■ Work item ■
With the images removed, write out every line below exactly.

■ Supplied information ■
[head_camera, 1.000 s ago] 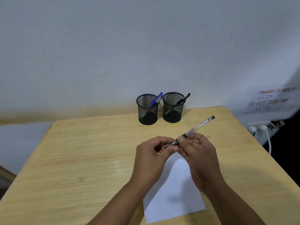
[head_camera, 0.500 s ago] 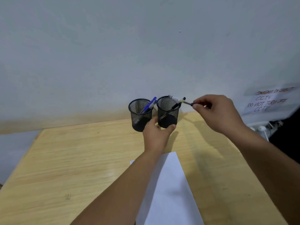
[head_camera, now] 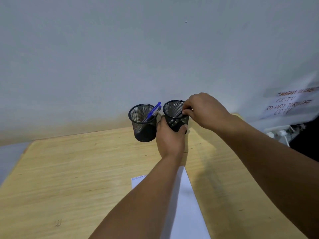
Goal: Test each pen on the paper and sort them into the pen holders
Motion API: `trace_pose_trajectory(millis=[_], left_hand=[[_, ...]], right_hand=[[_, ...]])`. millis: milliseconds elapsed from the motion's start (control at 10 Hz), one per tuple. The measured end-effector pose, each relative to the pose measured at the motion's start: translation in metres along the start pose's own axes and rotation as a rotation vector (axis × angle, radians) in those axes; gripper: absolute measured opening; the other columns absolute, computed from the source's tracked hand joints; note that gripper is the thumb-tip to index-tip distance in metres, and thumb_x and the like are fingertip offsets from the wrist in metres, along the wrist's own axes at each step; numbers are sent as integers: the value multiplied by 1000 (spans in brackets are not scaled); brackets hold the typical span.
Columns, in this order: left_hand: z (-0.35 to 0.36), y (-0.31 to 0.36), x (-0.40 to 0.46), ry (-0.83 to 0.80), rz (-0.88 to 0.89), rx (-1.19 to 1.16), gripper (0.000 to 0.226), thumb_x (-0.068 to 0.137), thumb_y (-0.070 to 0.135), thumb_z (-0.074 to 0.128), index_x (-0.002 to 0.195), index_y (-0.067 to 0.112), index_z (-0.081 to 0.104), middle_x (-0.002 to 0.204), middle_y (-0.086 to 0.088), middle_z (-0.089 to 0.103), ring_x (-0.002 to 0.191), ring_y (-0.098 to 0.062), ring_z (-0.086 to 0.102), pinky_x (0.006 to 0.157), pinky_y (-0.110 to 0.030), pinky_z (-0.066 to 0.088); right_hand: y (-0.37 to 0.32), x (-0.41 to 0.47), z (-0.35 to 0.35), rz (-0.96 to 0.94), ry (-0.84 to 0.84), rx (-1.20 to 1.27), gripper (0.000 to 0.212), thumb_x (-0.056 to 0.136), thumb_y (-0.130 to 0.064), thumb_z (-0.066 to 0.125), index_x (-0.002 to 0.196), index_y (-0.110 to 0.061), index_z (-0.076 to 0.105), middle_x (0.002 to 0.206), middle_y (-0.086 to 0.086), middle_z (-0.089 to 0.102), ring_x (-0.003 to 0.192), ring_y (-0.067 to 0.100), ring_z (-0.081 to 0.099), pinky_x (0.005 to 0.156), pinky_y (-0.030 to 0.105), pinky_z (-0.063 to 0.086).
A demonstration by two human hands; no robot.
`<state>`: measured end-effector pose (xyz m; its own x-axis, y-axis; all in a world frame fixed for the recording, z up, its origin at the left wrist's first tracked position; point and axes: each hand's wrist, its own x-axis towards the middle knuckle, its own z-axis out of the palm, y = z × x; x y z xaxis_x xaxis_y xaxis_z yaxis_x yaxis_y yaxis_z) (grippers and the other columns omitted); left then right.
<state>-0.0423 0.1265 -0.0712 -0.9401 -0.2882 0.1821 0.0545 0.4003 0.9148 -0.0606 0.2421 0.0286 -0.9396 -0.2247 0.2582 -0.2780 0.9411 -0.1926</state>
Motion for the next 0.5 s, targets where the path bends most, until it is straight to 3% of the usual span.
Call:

■ Your solution ■
[head_camera, 1.000 s ago] 
[head_camera, 0.500 s ago] 
[head_camera, now] 
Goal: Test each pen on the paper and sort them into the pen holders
Motion API: `trace_pose_trajectory(millis=[_], left_hand=[[_, ...]], right_hand=[[_, ...]])`. millis: milliseconds elapsed from the motion's start (control at 10 Hz), one per tuple. The measured end-effector pose, each relative to the pose measured at the motion's start: translation in metres along the start pose's own axes and rotation as a rotation vector (axis × angle, radians) in those axes; gripper: absolute measured opening; the other columns absolute, computed from the source's tracked hand joints; note that gripper is the thumb-tip to index-tip distance in metres, and thumb_x and the like are fingertip offsets from the wrist in metres, along the wrist's own axes at each step; numbers are sent as integers: the value multiplied by 1000 (spans in brackets are not scaled); brackets hold the typical span.
Columns, in this order: left_hand: z (-0.35 to 0.36), y (-0.31 to 0.36), x (-0.40 to 0.46), ry (-0.83 to 0.80), rz (-0.88 to 0.89), rx (-1.19 to 1.16), gripper (0.000 to 0.226), thumb_x (-0.068 to 0.137), thumb_y (-0.070 to 0.135), thumb_z (-0.074 to 0.128), index_x (-0.002 to 0.195), index_y (-0.067 to 0.112), index_z (-0.081 to 0.104), middle_x (-0.002 to 0.204), middle_y (-0.086 to 0.088), middle_z (-0.089 to 0.103), ring_x (-0.002 to 0.191), ring_y (-0.098 to 0.062), ring_z (-0.086 to 0.102), pinky_x (0.006 to 0.157), pinky_y (-0.110 to 0.030), pinky_z (-0.066 to 0.088); right_hand: y (-0.37 to 0.32), x (-0.41 to 0.47), z (-0.35 to 0.35), rz (-0.96 to 0.94), ry (-0.84 to 0.84), rx (-1.20 to 1.27), gripper (0.000 to 0.212), thumb_x (-0.056 to 0.136), thumb_y (-0.130 to 0.064), thumb_z (-0.066 to 0.125), index_x (-0.002 to 0.196), index_y (-0.110 to 0.061), index_z (-0.076 to 0.105), middle_x (0.002 to 0.206), middle_y (-0.086 to 0.086), middle_z (-0.089 to 0.102), ring_x (-0.003 to 0.192), ring_y (-0.067 to 0.100), ring_z (-0.081 to 0.099), pinky_x (0.005 to 0.156), pinky_y (-0.030 to 0.105), pinky_z (-0.063 to 0.086).
A demonstration by two human hands; no robot.
`<state>`: measured end-effector pose (xyz m; its own x-axis, y-axis; all in a world frame fixed for the recording, z up, its origin at the left wrist's first tracked position; point and axes: each hand's wrist, its own x-axis towards the middle knuckle, its own z-axis out of the palm, y = z × x; x y z xaxis_x xaxis_y xaxis_z yaxis_x yaxis_y yaxis_z) (grippers and the other columns omitted); left then right.
<state>-0.0423 0.1265 -0.0712 -0.9401 -0.2882 0.1821 0.0545 0.4003 0.9148 -0.0606 0.2421 0.0286 -0.9396 -0.2247 0.2582 -0.2780 0.9411 -0.1926</state>
Motion for the next 0.5 s, targets where the path bends most, until it is straight to 3% of the usual span.
Call:

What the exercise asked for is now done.